Selon Sema Kaygusuz, les alévis sont différents quoique proches des autres Turcs,  musulmans sunnites. Et «du coup ce sont ces petits détails, ces petites différences qui font problème»

«Nous partageons beaucoup de choses avec les sunnis. Mais nos pratiques religieuses sont distinctes. Femmes et hommes prient ensemble, nous dansons et jouons du saz dans nos cérémonies, nous n’avons pas de mosquées mais des cem (maisons de prières). Nous buvons du vin, nous ne voilons pas les femmes. Au final, tout cela constitue une ligne de fracture presque plus profonde que si nous étions vraiment étrangers les uns aux autres.»   

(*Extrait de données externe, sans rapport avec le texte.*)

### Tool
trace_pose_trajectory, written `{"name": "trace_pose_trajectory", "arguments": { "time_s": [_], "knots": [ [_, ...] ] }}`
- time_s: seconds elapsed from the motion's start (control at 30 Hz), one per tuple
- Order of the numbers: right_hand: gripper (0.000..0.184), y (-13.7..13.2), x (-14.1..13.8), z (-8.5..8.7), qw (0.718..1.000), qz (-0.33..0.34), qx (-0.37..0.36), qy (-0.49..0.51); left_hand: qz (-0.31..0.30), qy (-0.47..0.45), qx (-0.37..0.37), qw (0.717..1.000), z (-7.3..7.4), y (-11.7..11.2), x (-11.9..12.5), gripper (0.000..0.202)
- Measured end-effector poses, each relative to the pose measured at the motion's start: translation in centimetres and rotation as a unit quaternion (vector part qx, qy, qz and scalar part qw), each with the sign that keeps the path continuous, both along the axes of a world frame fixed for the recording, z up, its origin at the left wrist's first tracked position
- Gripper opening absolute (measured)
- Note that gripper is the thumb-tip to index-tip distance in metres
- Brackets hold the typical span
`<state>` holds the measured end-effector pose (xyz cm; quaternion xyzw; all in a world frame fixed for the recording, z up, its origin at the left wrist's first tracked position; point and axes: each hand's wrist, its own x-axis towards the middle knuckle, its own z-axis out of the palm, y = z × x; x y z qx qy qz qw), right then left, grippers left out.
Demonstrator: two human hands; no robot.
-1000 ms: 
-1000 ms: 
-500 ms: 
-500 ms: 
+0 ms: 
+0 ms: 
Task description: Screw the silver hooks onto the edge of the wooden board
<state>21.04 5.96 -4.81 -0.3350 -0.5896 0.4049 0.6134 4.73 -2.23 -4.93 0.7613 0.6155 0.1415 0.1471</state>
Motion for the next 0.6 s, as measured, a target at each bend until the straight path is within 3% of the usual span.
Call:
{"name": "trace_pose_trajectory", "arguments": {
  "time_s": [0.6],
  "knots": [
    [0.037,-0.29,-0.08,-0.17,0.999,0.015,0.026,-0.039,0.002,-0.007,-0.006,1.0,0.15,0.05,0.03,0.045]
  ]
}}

Les alévis éprouvent le sentiment, assez fondé, de ne pas être considérés par le gouvernement islamo-conservateur (Parti de la justice et de la prospérité, AKP) lequel ne leur a toujours pas reconnu de droits culturels, ni autorisé de construire des  maisons de prières.Tout au contraire, le gouvernement a renforcé l’enseignement religieux (du seul sunnisme) à l’école. Et plusieurs responsables de l’AKP, dont le premier d’entre eux, Recep Tayyip Erdogan, ont multiplié critiques, piques et sous-entendus à propos de cette «autre Turquie» que constituent les alévis.     

Or le 29 mai, accompagné de son épouse, des autorités de l’AKP et de dignitaires religieux sunnis, le Premier ministre a posé en grandes pompes la première pierre du  troisième pont sur le Bosphore qu’il a baptisé du nom de «Sultan Yavuz Selim». Ce sultan du XVIe siècle est, aux yeux des alévis, un assassin par la faute duquel des milliers de leurs ancêtres ont péri.   

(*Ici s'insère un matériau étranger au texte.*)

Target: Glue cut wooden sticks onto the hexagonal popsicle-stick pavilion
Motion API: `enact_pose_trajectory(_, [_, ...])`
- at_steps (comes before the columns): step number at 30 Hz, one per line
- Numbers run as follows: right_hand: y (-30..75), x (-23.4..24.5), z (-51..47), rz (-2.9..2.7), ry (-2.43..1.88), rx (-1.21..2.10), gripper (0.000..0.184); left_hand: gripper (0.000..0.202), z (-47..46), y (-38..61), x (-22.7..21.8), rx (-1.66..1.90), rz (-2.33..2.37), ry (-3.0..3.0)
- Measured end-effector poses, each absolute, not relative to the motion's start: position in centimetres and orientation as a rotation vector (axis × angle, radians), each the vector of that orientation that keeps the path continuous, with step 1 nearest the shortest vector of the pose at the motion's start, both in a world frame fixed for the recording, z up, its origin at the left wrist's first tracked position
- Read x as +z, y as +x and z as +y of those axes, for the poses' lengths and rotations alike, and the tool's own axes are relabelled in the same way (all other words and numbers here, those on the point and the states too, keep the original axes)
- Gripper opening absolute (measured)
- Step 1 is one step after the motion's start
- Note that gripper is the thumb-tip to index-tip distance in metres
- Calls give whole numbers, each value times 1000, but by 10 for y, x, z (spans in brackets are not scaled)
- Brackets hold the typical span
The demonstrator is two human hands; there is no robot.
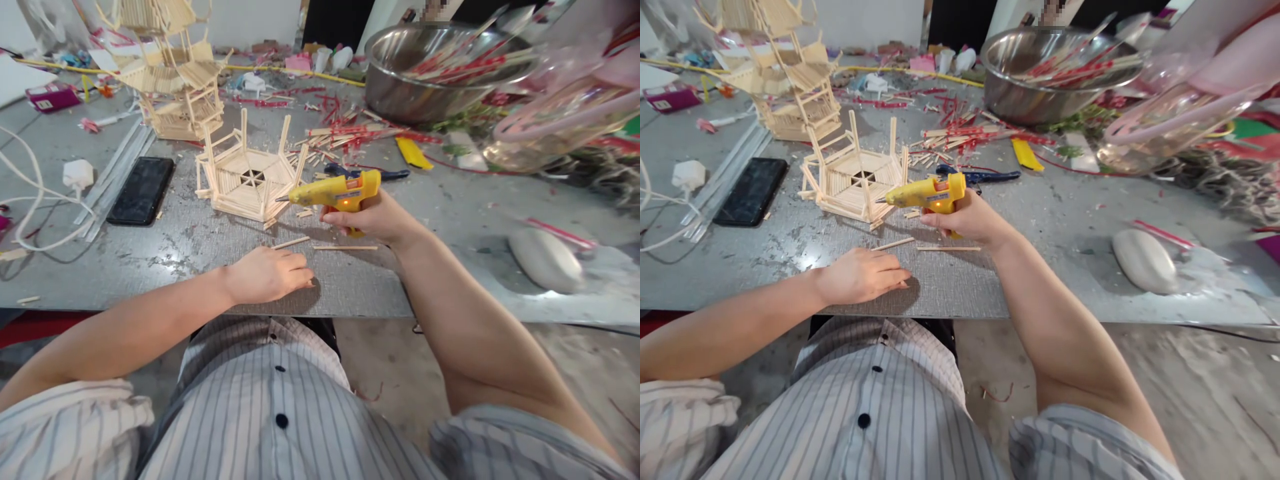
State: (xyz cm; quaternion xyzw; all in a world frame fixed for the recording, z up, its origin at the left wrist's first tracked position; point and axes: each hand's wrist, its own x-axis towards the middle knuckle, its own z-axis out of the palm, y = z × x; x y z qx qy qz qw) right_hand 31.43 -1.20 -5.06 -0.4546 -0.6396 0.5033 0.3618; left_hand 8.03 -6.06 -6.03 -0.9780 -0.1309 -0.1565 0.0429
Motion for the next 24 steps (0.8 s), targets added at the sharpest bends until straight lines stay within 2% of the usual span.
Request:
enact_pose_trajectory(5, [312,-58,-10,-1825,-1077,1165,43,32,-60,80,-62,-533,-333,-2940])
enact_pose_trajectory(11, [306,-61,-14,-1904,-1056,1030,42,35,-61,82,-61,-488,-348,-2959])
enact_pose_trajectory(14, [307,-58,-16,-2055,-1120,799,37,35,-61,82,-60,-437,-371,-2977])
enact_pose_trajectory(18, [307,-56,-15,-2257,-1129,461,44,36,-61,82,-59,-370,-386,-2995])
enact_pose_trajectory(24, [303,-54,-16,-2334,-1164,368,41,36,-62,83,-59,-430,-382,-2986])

Qu'un pont lui soit dédié est un affront, cette cérémonie l’humiliation ultime. C'est donc très logiquement que deux jours plus tard, des milliers de jeunes alévis, républicains et laïques, apolitiques ou d’extrême gauche, se joignent aux manifestations, à Istanbul puis dans tout le pays. Et ils y jouent un rôle clé. 

Plus encore que d’autres jeunes, «les alévis ne peuvent accepter que l’Etat se mêle de leur style de vie, qu’il touche à notre aire», confirme Sema Kaygusuz.